- [Exercise details] Copy every line of the entries that has the string "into" in it.

□ □ □ □ □

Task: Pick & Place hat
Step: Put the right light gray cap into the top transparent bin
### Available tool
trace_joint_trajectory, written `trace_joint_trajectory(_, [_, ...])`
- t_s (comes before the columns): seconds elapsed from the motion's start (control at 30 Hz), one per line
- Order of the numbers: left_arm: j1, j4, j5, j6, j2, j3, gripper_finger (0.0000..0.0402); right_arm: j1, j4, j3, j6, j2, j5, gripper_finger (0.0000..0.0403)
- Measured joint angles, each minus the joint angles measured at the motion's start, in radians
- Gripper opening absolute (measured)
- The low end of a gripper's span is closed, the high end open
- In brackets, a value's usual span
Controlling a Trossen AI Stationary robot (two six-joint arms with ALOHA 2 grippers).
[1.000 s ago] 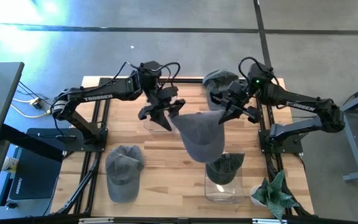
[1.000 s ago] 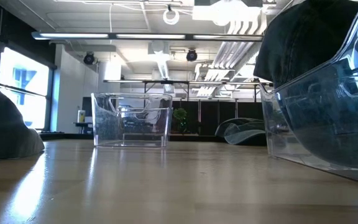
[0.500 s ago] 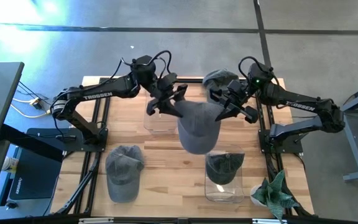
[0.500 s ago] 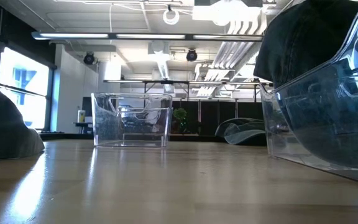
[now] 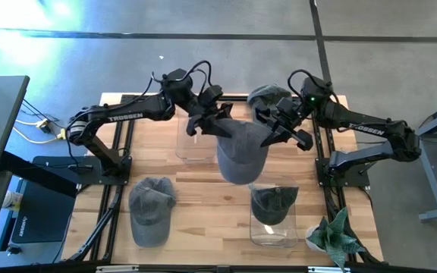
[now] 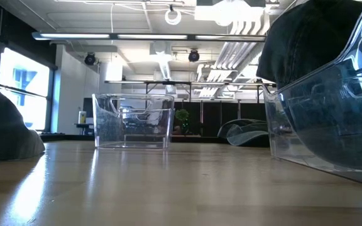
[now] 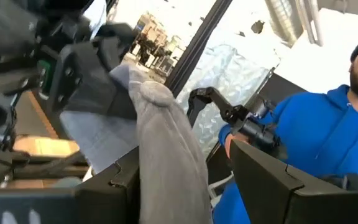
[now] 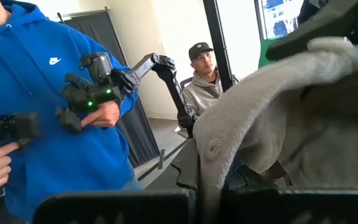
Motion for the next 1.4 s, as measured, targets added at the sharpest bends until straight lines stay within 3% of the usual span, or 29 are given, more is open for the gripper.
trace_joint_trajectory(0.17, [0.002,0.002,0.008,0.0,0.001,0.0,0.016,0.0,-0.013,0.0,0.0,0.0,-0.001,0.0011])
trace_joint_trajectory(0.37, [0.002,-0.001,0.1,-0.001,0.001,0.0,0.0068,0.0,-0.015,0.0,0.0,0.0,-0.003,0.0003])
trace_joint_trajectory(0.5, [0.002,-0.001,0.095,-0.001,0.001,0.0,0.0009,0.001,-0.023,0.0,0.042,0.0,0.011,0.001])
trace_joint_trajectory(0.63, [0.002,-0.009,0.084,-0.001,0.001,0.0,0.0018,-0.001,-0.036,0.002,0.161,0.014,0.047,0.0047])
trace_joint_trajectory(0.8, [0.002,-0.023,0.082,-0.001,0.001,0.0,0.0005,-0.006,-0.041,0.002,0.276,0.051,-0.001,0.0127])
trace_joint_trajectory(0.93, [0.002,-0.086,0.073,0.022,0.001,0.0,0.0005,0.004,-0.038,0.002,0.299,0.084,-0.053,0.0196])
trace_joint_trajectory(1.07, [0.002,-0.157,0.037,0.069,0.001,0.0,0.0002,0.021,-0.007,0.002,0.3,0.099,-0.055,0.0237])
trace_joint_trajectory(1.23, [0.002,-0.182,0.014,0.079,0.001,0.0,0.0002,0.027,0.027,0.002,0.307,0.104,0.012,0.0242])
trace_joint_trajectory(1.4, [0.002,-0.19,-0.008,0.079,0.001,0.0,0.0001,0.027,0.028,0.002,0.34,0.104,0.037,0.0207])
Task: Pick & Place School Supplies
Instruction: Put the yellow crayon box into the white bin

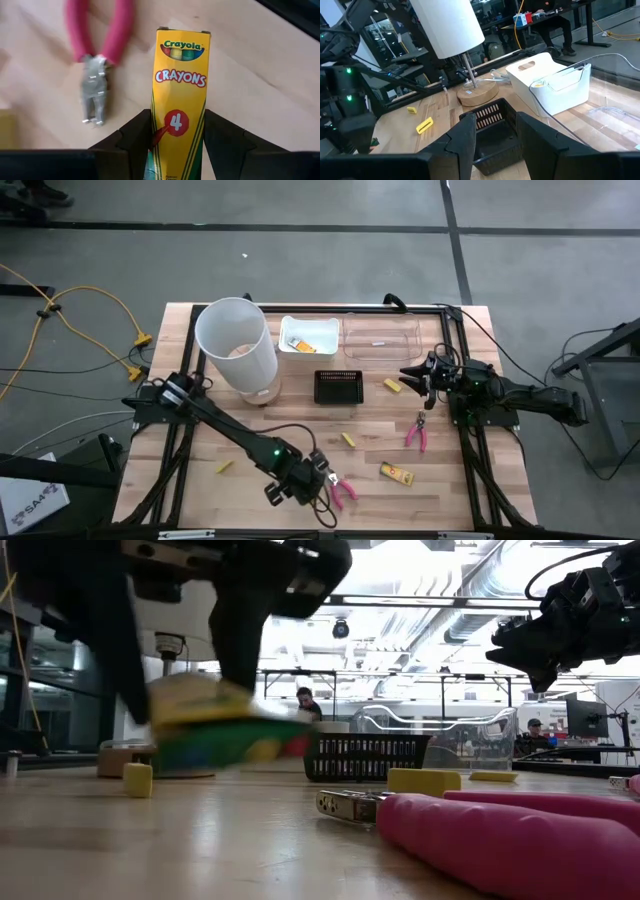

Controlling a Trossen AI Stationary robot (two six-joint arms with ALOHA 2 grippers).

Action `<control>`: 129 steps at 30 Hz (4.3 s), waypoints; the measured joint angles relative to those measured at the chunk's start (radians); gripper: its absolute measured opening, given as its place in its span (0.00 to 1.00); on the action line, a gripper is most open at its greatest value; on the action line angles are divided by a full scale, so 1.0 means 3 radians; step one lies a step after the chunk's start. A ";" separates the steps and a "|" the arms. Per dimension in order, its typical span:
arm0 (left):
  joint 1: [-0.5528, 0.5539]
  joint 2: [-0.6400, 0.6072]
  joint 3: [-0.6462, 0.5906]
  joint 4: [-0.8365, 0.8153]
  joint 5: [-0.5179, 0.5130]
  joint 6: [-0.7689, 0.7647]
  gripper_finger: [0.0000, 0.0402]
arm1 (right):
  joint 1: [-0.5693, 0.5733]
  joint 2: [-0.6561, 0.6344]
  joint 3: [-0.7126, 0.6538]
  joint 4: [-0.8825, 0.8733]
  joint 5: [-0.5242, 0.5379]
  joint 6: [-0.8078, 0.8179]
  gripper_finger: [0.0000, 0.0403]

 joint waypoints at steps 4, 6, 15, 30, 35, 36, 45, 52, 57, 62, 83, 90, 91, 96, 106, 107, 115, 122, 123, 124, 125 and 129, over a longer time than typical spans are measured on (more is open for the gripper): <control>0.0000 -0.0118 0.0000 -0.0033 -0.0181 -0.0002 0.40 | -0.0001 0.0000 -0.0001 0.0000 0.0000 0.0000 0.33; 0.0000 -0.0185 0.0000 -0.0056 -0.0260 -0.0025 0.40 | 0.0000 0.0001 -0.0001 0.0000 0.0001 0.0001 0.33; 0.0000 -0.0459 0.0000 -0.0156 -0.0372 -0.0086 0.40 | 0.0000 -0.0001 -0.0001 0.0000 0.0000 0.0000 0.33; 0.0014 -0.1064 0.0000 -0.0363 -0.0638 -0.0061 0.40 | 0.0000 0.0000 -0.0001 0.0000 0.0001 0.0001 0.33; 0.0022 -0.1297 0.0000 -0.0372 -0.0640 -0.0061 0.40 | -0.0001 0.0000 -0.0001 0.0000 0.0000 0.0000 0.33; 0.0022 -0.1344 0.0000 -0.0382 -0.0641 -0.0062 0.40 | -0.0001 0.0001 -0.0001 0.0000 0.0000 0.0000 0.33; 0.0045 -0.1753 0.0000 -0.0410 -0.0656 -0.0073 0.40 | 0.0000 0.0000 0.0000 0.0000 0.0000 0.0000 0.33; 0.0042 -0.2028 0.0000 -0.0393 -0.0664 -0.0024 0.40 | -0.0001 0.0000 -0.0001 0.0000 0.0000 0.0000 0.33; 0.0006 -0.2175 0.0000 -0.0338 -0.0674 0.0009 0.40 | -0.0001 0.0000 0.0000 0.0000 0.0000 0.0000 0.33; -0.0027 -0.2325 0.0000 -0.0165 -0.0673 0.0191 0.40 | -0.0001 0.0000 0.0000 0.0000 0.0001 0.0000 0.33; 0.0461 -0.2791 0.0000 0.0285 -0.0476 0.0486 0.40 | 0.0000 0.0000 -0.0001 0.0000 0.0000 0.0000 0.33; 0.0705 -0.2798 0.0000 0.0581 -0.0479 0.0646 0.40 | -0.0001 -0.0001 0.0000 -0.0001 0.0001 0.0000 0.33; 0.0729 -0.2798 0.0000 0.0627 -0.0481 0.0680 0.40 | 0.0000 0.0000 0.0000 0.0000 0.0000 0.0001 0.33; 0.0830 -0.2797 0.0000 0.0770 -0.0520 0.0804 0.40 | -0.0001 0.0000 0.0000 0.0000 0.0000 0.0001 0.33; 0.1296 -0.2871 0.0000 0.0961 -0.0500 0.0762 0.40 | 0.0000 -0.0001 0.0000 0.0000 0.0000 0.0001 0.33; 0.1376 -0.2876 0.0000 0.0988 -0.0476 0.0762 0.40 | 0.0000 0.0000 -0.0001 0.0000 0.0000 0.0000 0.33; 0.2230 -0.2886 0.0000 0.1125 0.0110 0.0609 0.40 | 0.0000 -0.0001 -0.0001 0.0000 0.0000 0.0001 0.33; 0.3069 -0.2805 0.0001 0.1338 0.0846 0.0442 0.40 | -0.0001 0.0000 0.0000 0.0000 0.0000 0.0000 0.33; 0.3168 -0.2786 0.0001 0.1363 0.0945 0.0415 0.40 | -0.0001 -0.0001 0.0001 0.0000 0.0000 0.0000 0.33; 0.3270 -0.2762 0.0001 0.1389 0.1044 0.0390 0.40 | 0.0000 -0.0001 0.0001 0.0000 0.0001 0.0000 0.33; 0.3370 -0.2740 0.0001 0.1451 0.1130 0.0373 0.40 | -0.0001 0.0001 -0.0001 0.0000 0.0000 0.0000 0.33; 0.3747 -0.2630 0.0001 0.1621 0.1486 0.0296 0.40 | 0.0000 0.0000 0.0000 0.0000 0.0001 0.0000 0.33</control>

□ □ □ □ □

- [Response area]
Step: Put the right light gray cap into the top transparent bin
Instruction: Put the yellow crayon box into the white bin

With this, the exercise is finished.